The conflicts mentioned by Guterres include a series of coups that are further destabilizing the Sahel as terrorism gains ground in that region; the large-scale civil war in Sudan; displacement and gender-based violence in the Democratic Republic of Congo; gang violence in Haiti; or the large proportion (70%) of Afghanistan’s population in need of humanitarian assistance, in addition to the rights of women and girls who are systematically denied.

The UN chief’s speech also addressed the cycles of violence, worsening poverty and repression in Myanmar; or the escalation of violence and deaths in the occupied Palestinian territories, impacting civilians.

“Unilateral actions intensify and undermine the possibility of a two-state solution – the only path to lasting peace and security for Palestinians and Israelis. Syria remains in ruins while peace remains distant. Meanwhile, disasters and natural resources are exacerbating the man-made disaster, the conflict,” he stressed.

“Faced with these growing crises, the global humanitarian system is on the brink of collapse. The needs are increasing. And funding is running out. Our humanitarian operations are being forced to make massive cuts. But if we don’t feed the hungry, we will fuel conflict. I call on all countries to step up and fund the Global Humanitarian Appeal.”he insisted.
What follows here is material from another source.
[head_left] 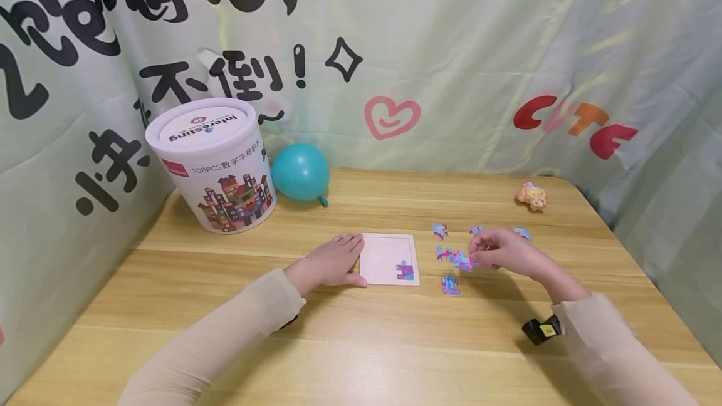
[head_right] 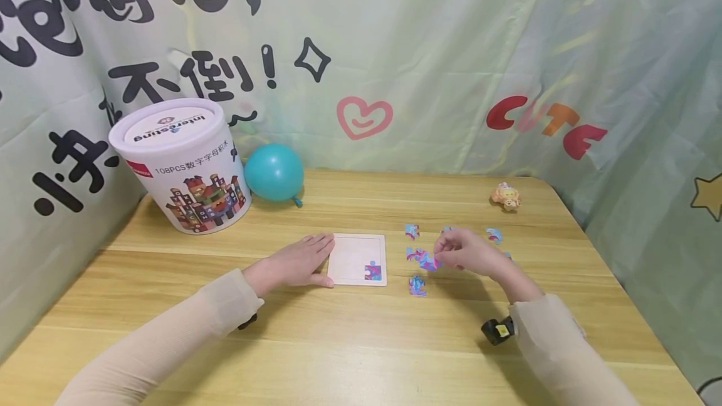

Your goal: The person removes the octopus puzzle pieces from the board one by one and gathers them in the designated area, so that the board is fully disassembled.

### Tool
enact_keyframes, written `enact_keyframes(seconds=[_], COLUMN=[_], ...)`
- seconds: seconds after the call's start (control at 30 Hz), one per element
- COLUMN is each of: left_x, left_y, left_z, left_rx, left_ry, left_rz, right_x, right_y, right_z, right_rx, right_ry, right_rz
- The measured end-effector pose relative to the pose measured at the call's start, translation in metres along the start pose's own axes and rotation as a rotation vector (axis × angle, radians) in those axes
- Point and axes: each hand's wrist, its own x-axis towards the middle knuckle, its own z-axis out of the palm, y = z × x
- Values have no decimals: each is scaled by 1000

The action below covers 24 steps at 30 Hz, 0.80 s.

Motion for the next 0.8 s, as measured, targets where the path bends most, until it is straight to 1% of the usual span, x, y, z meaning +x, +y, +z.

Guterres argued that the peace and security architecture is under unprecedented pressure and called on states to recommit to a world without nuclear weapons and to put an end to the erosion of the arms control regime.

Western powers are expected to use their speeches at the UN to reaffirm their support for Kiev, but also to focus on the importance of achieving the Sustainable Development Goals by 2030, one of the UN’s main focuses .

On the other hand, Russia – which was represented by the head of diplomacy, Serguei Lavrov, and who will speak on Saturday – is expected to use this event to attack the West for helping Kiev.

Planetary overheating is “the most immediate threat to our future”

UN Secretary-General António Guterres declared that the “most immediate threat to the human future” is the overheating of the planet, stressing that recorded climate changes are “just the beginning”.

Guterres called for “determination” in the fight against the planet’s overheating, stating that climate change is not just a change in the climate, but that it is changing life on the planet and killing and destroying communities.

“Around the world, we are seeing not only rising temperatures, but also accelerated sea level rise, retreating glaciers, the spread of deadly diseases, the extinction of species and cities under threat. And this is just the beginning.”he noticed.

“We just survived the hottest days, the hottest months and the hottest summer on record. Behind every broken record lie broken economies, broken lives and entire countries on the brink of collapse. Every continent, every region and all countries are feeling the heat. But I’m not sure all leaders are feeling the heat,” he said.

The former Portuguese Prime Minister, who has the climate and environment agenda as one of the priorities of his mandate, argued that actions to stop this crisis “fall terribly short” of what was expected.